Kapolrestabes Semarang, Kombes Irwan Anwar, memaparkan kronologi penembakan seorang siswa SMK berinisial GRO (17) oleh anggota polisi dalam rapat dengan Komisi III DPR pada Selasa (3/12).
Peristiwa yang memicu perhatian publik ini bermula dari insiden tawuran antar dua geng remaja, yakni Geng Tanggul dan Geng Seroja, pada Minggu dini hari (24/11).
Menurut penjelasan Irwan, kedua kelompok tersebut saling berhadapan dalam tawuran yang kemudian berujung aksi kejar-kejaran. “Salah satu pihak yang kalah melarikan diri,” ujar Irwan.
Dalam pengejaran tersebut, kelompok yang diduga korban GRO berpapasan dengan seorang anggota polisi di depan Alfamart.
Upaya polisi untuk melerai konflik ini berujung tragis.

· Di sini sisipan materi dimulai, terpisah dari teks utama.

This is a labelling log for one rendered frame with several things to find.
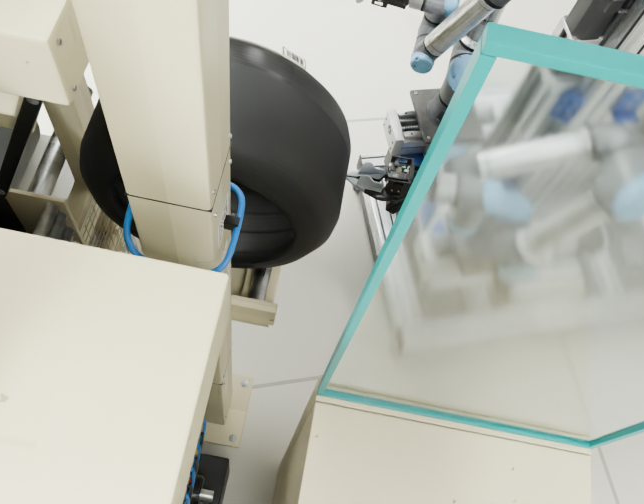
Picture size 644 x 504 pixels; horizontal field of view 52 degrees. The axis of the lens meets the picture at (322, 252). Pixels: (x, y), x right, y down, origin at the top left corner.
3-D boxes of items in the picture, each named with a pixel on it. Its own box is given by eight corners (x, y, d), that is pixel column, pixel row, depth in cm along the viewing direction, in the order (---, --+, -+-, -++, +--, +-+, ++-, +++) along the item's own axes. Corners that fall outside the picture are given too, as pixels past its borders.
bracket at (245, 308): (273, 326, 175) (276, 313, 167) (126, 296, 174) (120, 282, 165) (276, 314, 177) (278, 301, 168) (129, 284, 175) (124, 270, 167)
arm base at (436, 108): (462, 94, 235) (471, 75, 226) (473, 129, 229) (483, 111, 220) (422, 97, 232) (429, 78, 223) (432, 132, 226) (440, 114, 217)
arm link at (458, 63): (435, 103, 219) (447, 76, 207) (443, 73, 225) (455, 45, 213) (470, 113, 219) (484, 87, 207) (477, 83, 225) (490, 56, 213)
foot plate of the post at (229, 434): (238, 448, 243) (238, 447, 241) (167, 434, 242) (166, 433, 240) (254, 378, 254) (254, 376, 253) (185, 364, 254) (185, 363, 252)
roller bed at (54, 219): (65, 326, 163) (33, 279, 137) (6, 314, 163) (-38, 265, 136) (91, 255, 172) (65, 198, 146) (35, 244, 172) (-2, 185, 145)
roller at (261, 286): (265, 306, 170) (249, 301, 169) (260, 311, 174) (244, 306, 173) (290, 193, 186) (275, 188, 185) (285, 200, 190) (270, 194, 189)
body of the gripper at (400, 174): (389, 153, 153) (440, 161, 152) (384, 174, 161) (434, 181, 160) (385, 180, 149) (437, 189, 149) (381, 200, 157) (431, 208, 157)
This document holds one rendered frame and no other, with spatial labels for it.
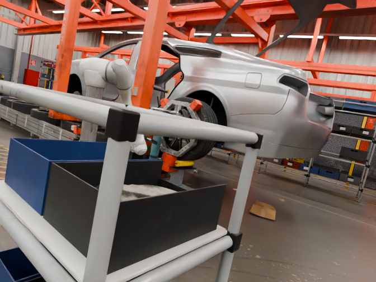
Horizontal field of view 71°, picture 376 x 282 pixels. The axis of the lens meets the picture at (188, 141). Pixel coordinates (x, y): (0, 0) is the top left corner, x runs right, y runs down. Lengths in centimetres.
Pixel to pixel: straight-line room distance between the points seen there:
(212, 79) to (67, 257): 268
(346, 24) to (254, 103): 1009
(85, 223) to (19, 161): 29
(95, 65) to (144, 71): 125
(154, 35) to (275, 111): 149
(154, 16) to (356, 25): 1028
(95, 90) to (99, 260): 150
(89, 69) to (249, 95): 158
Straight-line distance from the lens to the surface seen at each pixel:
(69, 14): 469
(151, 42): 300
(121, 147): 31
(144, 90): 295
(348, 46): 1228
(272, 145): 261
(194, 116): 249
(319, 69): 867
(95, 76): 176
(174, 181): 283
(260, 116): 264
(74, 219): 48
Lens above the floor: 101
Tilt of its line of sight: 6 degrees down
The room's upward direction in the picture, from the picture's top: 12 degrees clockwise
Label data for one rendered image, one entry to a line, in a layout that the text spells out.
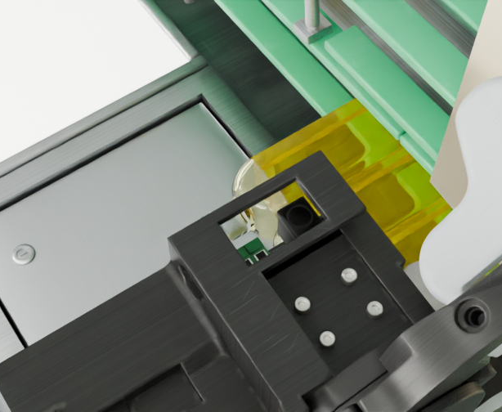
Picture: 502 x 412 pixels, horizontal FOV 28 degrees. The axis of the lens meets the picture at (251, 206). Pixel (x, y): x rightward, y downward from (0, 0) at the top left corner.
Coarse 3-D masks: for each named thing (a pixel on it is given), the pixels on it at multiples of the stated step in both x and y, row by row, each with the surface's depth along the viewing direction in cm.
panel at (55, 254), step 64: (192, 64) 108; (64, 128) 104; (128, 128) 103; (192, 128) 103; (256, 128) 102; (0, 192) 100; (64, 192) 100; (128, 192) 100; (192, 192) 99; (0, 256) 97; (64, 256) 96; (128, 256) 96; (0, 320) 92; (64, 320) 92
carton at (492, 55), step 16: (496, 0) 30; (496, 16) 30; (480, 32) 31; (496, 32) 31; (480, 48) 32; (496, 48) 31; (480, 64) 32; (496, 64) 31; (464, 80) 34; (480, 80) 33; (464, 96) 34; (448, 128) 36; (448, 144) 37; (448, 160) 38; (432, 176) 39; (448, 176) 38; (464, 176) 37; (448, 192) 39; (464, 192) 38
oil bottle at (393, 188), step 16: (384, 160) 81; (400, 160) 81; (416, 160) 80; (352, 176) 80; (368, 176) 80; (384, 176) 80; (400, 176) 80; (416, 176) 80; (368, 192) 79; (384, 192) 79; (400, 192) 79; (416, 192) 79; (432, 192) 79; (368, 208) 78; (384, 208) 78; (400, 208) 78; (416, 208) 78; (384, 224) 78
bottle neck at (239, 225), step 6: (240, 216) 80; (246, 216) 80; (228, 222) 80; (234, 222) 80; (240, 222) 80; (246, 222) 80; (222, 228) 80; (228, 228) 80; (234, 228) 80; (240, 228) 80; (246, 228) 81; (228, 234) 80; (234, 234) 80; (240, 234) 81
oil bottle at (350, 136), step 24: (336, 120) 83; (360, 120) 82; (288, 144) 82; (312, 144) 82; (336, 144) 81; (360, 144) 81; (384, 144) 81; (240, 168) 81; (264, 168) 80; (336, 168) 80; (360, 168) 81; (240, 192) 80; (288, 192) 79; (264, 216) 79
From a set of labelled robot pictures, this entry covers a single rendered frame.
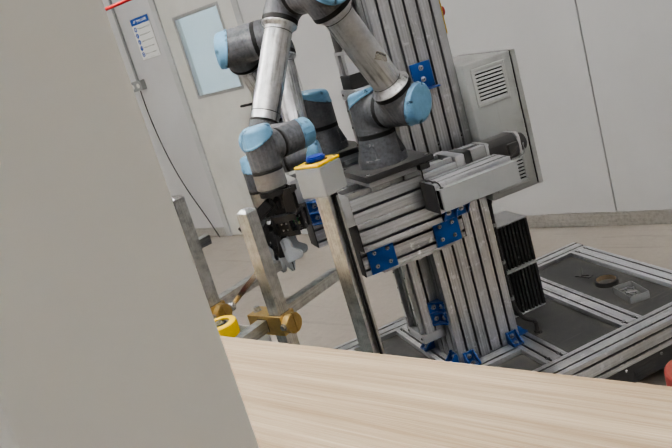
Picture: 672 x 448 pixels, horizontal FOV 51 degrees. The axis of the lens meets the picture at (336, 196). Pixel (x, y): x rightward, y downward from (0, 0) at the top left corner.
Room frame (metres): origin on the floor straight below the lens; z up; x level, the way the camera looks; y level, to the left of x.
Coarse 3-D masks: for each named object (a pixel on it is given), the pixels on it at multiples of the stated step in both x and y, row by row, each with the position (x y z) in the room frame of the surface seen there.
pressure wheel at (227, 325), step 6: (216, 318) 1.55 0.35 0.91; (222, 318) 1.54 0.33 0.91; (228, 318) 1.53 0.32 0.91; (234, 318) 1.52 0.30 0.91; (216, 324) 1.52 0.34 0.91; (222, 324) 1.51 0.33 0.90; (228, 324) 1.49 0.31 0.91; (234, 324) 1.50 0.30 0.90; (222, 330) 1.48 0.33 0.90; (228, 330) 1.49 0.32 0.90; (234, 330) 1.50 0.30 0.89; (228, 336) 1.48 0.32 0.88; (234, 336) 1.49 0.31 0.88
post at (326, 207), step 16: (320, 208) 1.42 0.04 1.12; (336, 208) 1.41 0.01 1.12; (336, 224) 1.40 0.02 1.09; (336, 240) 1.40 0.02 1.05; (336, 256) 1.41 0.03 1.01; (352, 256) 1.40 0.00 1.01; (352, 272) 1.40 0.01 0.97; (352, 288) 1.40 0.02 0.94; (352, 304) 1.41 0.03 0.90; (368, 304) 1.42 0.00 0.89; (352, 320) 1.42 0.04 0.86; (368, 320) 1.41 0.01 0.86; (368, 336) 1.40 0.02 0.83; (368, 352) 1.41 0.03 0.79; (384, 352) 1.42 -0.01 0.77
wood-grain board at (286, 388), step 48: (240, 384) 1.20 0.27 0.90; (288, 384) 1.14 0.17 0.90; (336, 384) 1.09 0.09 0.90; (384, 384) 1.05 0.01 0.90; (432, 384) 1.01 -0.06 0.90; (480, 384) 0.97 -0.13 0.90; (528, 384) 0.93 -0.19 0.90; (576, 384) 0.89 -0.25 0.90; (624, 384) 0.86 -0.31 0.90; (288, 432) 0.99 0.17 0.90; (336, 432) 0.95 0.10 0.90; (384, 432) 0.91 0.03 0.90; (432, 432) 0.88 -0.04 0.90; (480, 432) 0.85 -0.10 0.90; (528, 432) 0.82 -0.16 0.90; (576, 432) 0.79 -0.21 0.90; (624, 432) 0.77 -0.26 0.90
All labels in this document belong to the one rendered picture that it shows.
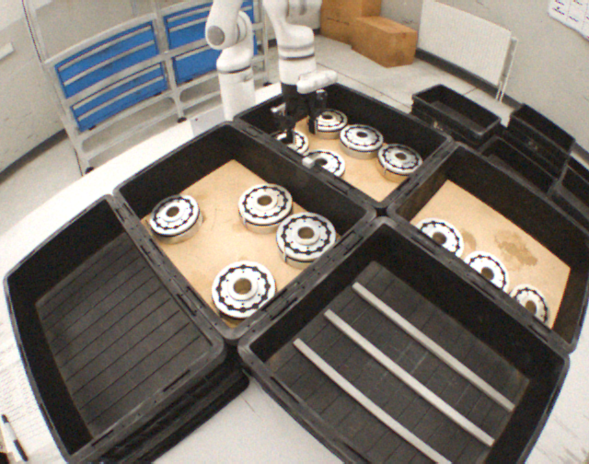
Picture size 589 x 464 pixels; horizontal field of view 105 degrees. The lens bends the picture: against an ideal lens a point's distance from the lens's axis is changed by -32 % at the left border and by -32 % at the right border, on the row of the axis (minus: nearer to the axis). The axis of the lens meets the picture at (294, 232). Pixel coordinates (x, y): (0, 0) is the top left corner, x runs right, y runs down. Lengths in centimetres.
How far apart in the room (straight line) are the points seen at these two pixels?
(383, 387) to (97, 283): 54
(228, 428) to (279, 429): 9
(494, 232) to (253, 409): 59
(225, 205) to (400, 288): 37
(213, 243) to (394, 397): 41
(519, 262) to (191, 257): 64
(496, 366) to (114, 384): 62
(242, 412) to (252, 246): 31
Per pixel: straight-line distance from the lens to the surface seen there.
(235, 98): 90
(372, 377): 50
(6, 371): 97
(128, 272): 65
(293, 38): 62
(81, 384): 61
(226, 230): 63
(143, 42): 239
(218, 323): 42
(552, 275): 76
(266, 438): 61
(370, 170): 75
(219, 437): 63
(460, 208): 73
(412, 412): 51
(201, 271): 59
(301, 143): 76
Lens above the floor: 131
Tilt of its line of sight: 52 degrees down
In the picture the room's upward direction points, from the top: 3 degrees counter-clockwise
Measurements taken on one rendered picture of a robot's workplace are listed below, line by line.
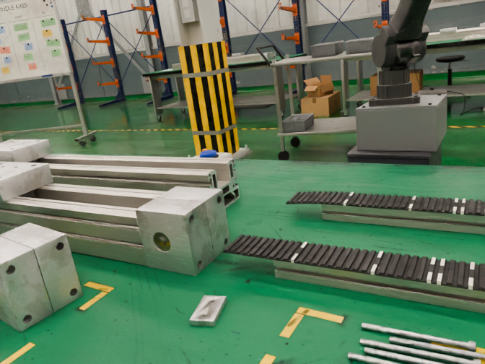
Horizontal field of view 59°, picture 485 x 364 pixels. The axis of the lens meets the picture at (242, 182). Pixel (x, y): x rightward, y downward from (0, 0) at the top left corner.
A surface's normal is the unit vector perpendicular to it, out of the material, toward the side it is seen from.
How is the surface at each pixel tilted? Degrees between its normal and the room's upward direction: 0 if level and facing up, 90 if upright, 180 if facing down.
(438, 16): 90
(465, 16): 90
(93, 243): 90
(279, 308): 0
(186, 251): 90
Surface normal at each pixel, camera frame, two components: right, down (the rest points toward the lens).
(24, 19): -0.18, 0.33
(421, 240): -0.13, -0.94
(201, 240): 0.87, 0.04
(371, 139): -0.51, 0.33
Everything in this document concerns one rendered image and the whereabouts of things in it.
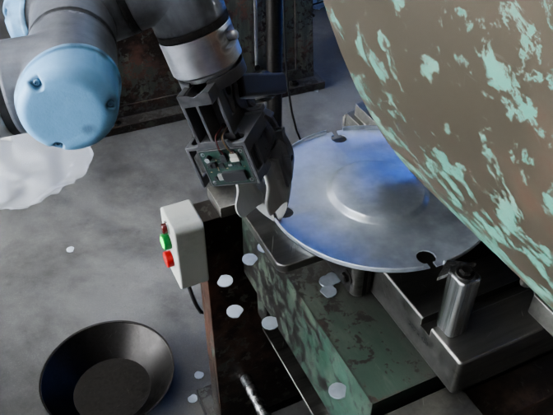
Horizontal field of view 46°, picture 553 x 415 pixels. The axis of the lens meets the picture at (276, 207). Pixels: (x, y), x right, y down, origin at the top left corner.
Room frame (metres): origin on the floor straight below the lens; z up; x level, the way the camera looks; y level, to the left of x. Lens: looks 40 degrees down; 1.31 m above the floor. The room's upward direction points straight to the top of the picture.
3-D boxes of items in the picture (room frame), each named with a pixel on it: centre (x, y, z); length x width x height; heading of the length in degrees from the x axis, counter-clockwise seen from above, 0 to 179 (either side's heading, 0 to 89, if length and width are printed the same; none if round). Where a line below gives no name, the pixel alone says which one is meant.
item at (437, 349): (0.71, -0.24, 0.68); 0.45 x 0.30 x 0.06; 25
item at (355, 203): (0.65, -0.13, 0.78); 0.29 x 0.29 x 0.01
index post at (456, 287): (0.49, -0.21, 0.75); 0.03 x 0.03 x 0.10; 25
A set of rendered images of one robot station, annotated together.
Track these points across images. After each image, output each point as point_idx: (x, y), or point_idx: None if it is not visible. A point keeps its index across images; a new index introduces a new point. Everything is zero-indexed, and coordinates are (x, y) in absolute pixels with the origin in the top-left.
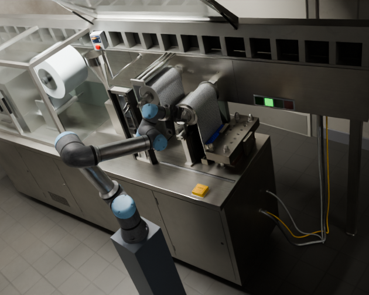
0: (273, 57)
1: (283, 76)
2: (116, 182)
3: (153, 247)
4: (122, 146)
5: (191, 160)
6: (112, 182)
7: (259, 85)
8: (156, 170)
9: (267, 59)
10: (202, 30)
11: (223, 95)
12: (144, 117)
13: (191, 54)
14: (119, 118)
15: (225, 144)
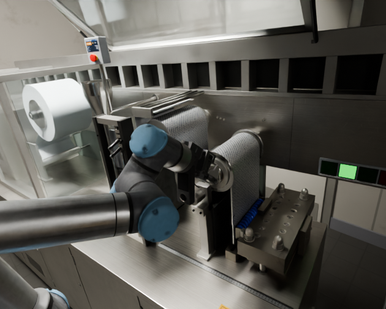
0: (380, 89)
1: None
2: (47, 296)
3: None
4: (33, 216)
5: (209, 251)
6: (30, 299)
7: (334, 142)
8: (150, 259)
9: (366, 95)
10: (252, 51)
11: (264, 156)
12: (134, 152)
13: (227, 92)
14: (105, 167)
15: (272, 233)
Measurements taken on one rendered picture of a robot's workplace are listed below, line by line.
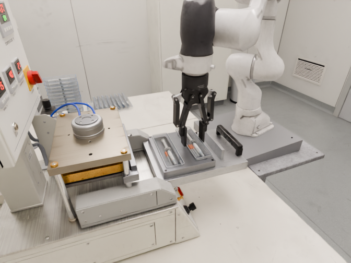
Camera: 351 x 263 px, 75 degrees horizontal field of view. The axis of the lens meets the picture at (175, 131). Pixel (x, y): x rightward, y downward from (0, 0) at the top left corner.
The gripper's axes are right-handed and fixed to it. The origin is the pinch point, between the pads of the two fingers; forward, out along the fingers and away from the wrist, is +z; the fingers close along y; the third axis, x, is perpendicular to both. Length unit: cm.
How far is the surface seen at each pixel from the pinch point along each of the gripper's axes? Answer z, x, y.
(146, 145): 6.8, 8.5, -13.8
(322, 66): 51, 172, 268
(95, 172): -1.1, -9.8, -30.6
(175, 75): 50, 204, 65
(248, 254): 29.0, -27.1, 7.7
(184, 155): 4.4, -4.2, -4.6
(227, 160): 7.0, -8.2, 9.0
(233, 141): 3.3, -3.8, 13.0
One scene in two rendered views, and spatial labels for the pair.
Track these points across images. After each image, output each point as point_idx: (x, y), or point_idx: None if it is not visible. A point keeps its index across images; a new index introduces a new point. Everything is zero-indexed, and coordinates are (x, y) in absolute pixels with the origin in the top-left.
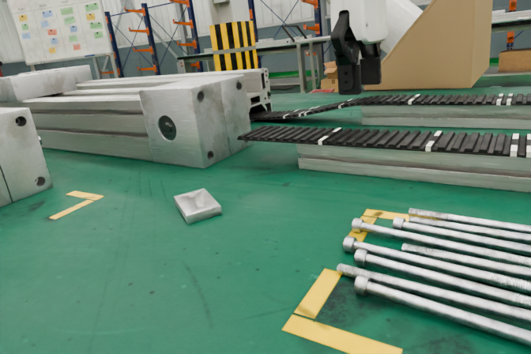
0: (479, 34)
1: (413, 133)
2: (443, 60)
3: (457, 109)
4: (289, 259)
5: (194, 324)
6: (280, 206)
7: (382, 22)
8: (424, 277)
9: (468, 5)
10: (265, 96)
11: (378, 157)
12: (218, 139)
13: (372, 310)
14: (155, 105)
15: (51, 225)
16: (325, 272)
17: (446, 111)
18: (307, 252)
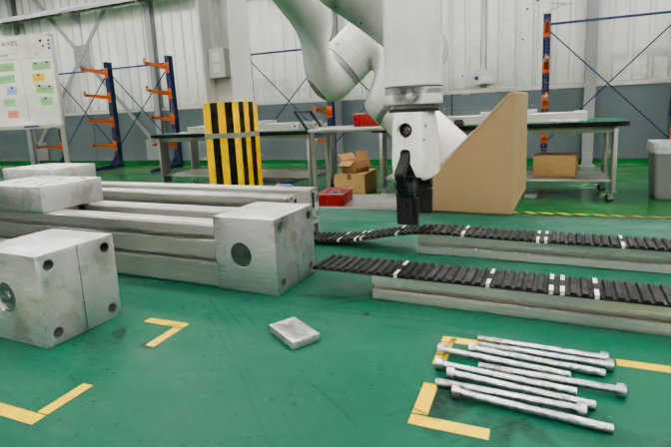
0: (516, 162)
1: (473, 270)
2: (485, 186)
3: (503, 243)
4: (394, 376)
5: (341, 423)
6: (368, 333)
7: (436, 159)
8: (497, 385)
9: (507, 138)
10: (314, 216)
11: (446, 290)
12: (290, 266)
13: (465, 407)
14: (230, 232)
15: (155, 352)
16: (424, 384)
17: (493, 244)
18: (406, 370)
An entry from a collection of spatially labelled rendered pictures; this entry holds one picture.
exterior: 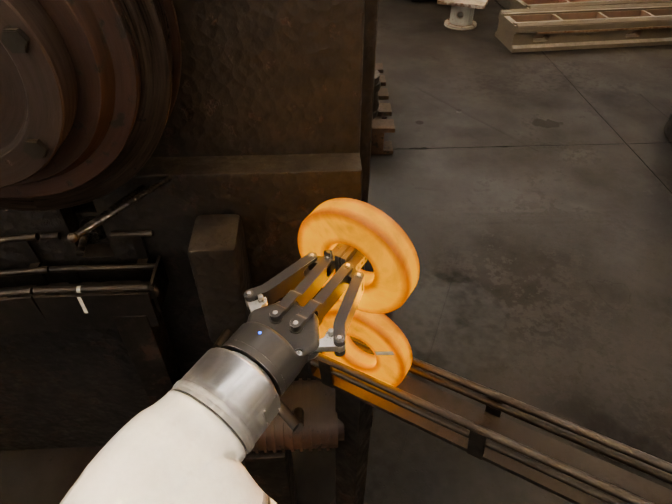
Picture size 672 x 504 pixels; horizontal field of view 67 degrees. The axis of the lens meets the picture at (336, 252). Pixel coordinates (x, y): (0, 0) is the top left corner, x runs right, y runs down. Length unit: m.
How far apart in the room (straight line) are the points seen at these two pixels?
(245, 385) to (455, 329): 1.35
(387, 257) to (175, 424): 0.28
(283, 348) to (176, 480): 0.14
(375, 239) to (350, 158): 0.33
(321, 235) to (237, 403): 0.24
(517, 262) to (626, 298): 0.39
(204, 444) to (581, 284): 1.76
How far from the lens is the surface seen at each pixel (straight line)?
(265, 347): 0.48
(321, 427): 0.94
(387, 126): 2.52
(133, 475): 0.43
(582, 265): 2.14
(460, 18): 4.30
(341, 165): 0.85
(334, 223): 0.58
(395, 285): 0.59
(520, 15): 4.17
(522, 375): 1.71
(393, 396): 0.78
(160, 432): 0.44
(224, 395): 0.45
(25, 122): 0.67
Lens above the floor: 1.33
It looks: 42 degrees down
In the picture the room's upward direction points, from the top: straight up

GRO, siswa asal Kembangarum, Kota Semarang, dilaporkan meninggal dunia akibat luka tembak.
Jenazahnya telah dimakamkan oleh keluarga di Sragen pada hari yang sama.
Irwan menyebut tindakan polisi dilakukan untuk membela diri saat berusaha menghentikan peristiwa tawuran antar-gangster.
Namun, akibat insiden ini, seorang anggota polisi, Aipda R, yang diduga menembak GRO, telah ditahan dan menjalani proses hukum.
Pihak keluarga korban, di sisi lain, secara resmi melaporkan dugaan pembunuhan ke Polda Jawa Tengah.
Keluarga GRO Tepis Versi Polisi
Keluarga GRO memberikan kesaksian yang berbeda dari narasi yang disampaikan pihak kepolisian.
Mereka mengklaim memiliki bukti berupa rekaman CCTV dari lokasi kejadian di Jalan Penataran, Kelurahan Bambankerep, Kecamatan Ngaliyan.
Rekaman ini disebut menunjukkan detik-detik penembakan tanpa adanya perlawanan dari korban.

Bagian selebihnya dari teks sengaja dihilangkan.